弟リッチモンド伯ジャンの処罰は如何されますか。」
「リッチモンド伯か……、
いや、一先ず奴は踊らせておこう。
父親のジャン2世が死ぬまでは奴も身動きはとれまい。
それまで、利用できるものは利用する。
しかもリッチモンドを処刑すれば、また議員らが煩くなる。
それは絶対に避けねばならない。
こちらもスコットランドとウェールズに集中せねばならんのだ。
和平案には素直に応じてやる。」
こうしてフランス王国とアングルテール王国とに、再び和平が結ばれました。
ここにエドゥアルド1世は、
ハプスブルク家との縁談が進むブランシュ(1282-)との求婚を破棄し、
その姉妹マルグリット(1275/82)との結婚が決定。
王太子エドゥアルド2世とイザベラ・オブ・フランス(1295-)の結婚が決定しました。
・・・‥‥……―――
・・・‥‥……―――
―――1299年5月25日、北イタリア、ミラノ。
ジェノヴァとヴェネツィアの代表団がミラノに集結していました。
「………それでは、両者とも、
以上の条項で異存はありませんか。」
この和平協議を主導したのは、ヴィスコンティ家のマッテーオ・ヴィスコンティ(1250-)。
ヴィスコンティ家党首である彼は、
ミラノの中でも最も有力な人物となり、事実上のミラノ全土を統括する領主のような存在となっていました。
共和制を貫き都市国家形態を執ってきた北部・中部イタリアでしたが、
続く戦乱の中でヴィスコンティ家は権力を強め、
1277年頃には事実上の領主、いわゆる僭主となっていました。
初代ミラノ僭主オットーネ・ヴィスコンティ(1207-1295)の嫡男マッテーオがこれを継承し、
ミラノは僭主が世襲して支配するシニョリーア体制を執り始めていました。
そんな僭主国ミラノに於て、ジェノヴァとヴェネツィアの和平交渉が行なわれていたのです。

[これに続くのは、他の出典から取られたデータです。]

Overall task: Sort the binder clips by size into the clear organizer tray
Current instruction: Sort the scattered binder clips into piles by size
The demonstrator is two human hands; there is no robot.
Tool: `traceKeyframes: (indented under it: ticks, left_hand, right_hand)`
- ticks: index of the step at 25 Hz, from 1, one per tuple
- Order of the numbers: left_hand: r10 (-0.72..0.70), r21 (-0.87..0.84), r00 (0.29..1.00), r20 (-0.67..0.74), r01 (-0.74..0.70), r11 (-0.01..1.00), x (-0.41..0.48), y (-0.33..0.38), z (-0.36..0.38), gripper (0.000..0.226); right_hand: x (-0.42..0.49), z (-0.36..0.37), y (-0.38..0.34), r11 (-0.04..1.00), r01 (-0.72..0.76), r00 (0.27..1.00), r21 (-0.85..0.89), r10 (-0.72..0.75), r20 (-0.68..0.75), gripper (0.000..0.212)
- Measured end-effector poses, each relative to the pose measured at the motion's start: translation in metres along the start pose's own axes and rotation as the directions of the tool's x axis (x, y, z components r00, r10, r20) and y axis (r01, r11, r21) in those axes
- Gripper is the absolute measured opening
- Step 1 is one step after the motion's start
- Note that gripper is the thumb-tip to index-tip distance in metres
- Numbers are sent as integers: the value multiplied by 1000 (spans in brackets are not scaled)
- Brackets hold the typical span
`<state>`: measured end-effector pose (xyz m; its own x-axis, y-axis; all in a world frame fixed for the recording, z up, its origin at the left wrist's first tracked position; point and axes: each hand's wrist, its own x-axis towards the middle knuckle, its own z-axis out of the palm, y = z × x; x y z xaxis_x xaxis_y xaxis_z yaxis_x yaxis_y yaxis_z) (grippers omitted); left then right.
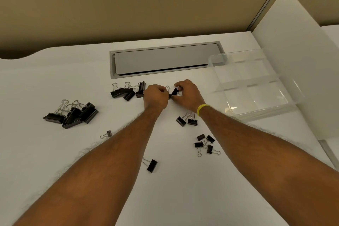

クルツォラの戦いでは、一見するとジェノヴァの勝利に見えるものの、
総合的に見れば引き分けとも言え、互いに相当な被害を出しました。
その為、ついに長く続いた軍事衝突を終結させようとしたのです。
「「承認します。」」
両者の承認を得て、マッテーオ・ヴィスコンティは満足気に頷きました。
「では、ここにジェノヴァとヴェネツィアは和平が成立しました。
共に、手を取り合ってください。」
この日、両国の軍事活動は終結しましたが、
それは、軍事に物を言わせてジェノヴァが独占していた交易路を、
再びヴェネツィアも利用する事になります。
「ヴェネツィアはもうジェノヴァと和睦しているのです!」
「金角湾の港を利用する権利は保証されています!」
「軍事活動は条約違反である!」
特にコンスタンティノポリスを中心とした金角湾やマルマラ海に於いて、
ヴェネツィアの商船が自由航行が可能になると、再び商圏を争う事になりました。
商業を生業とする両国の本当の戦争は、
ここから本格的に始まったとも言えるのでした。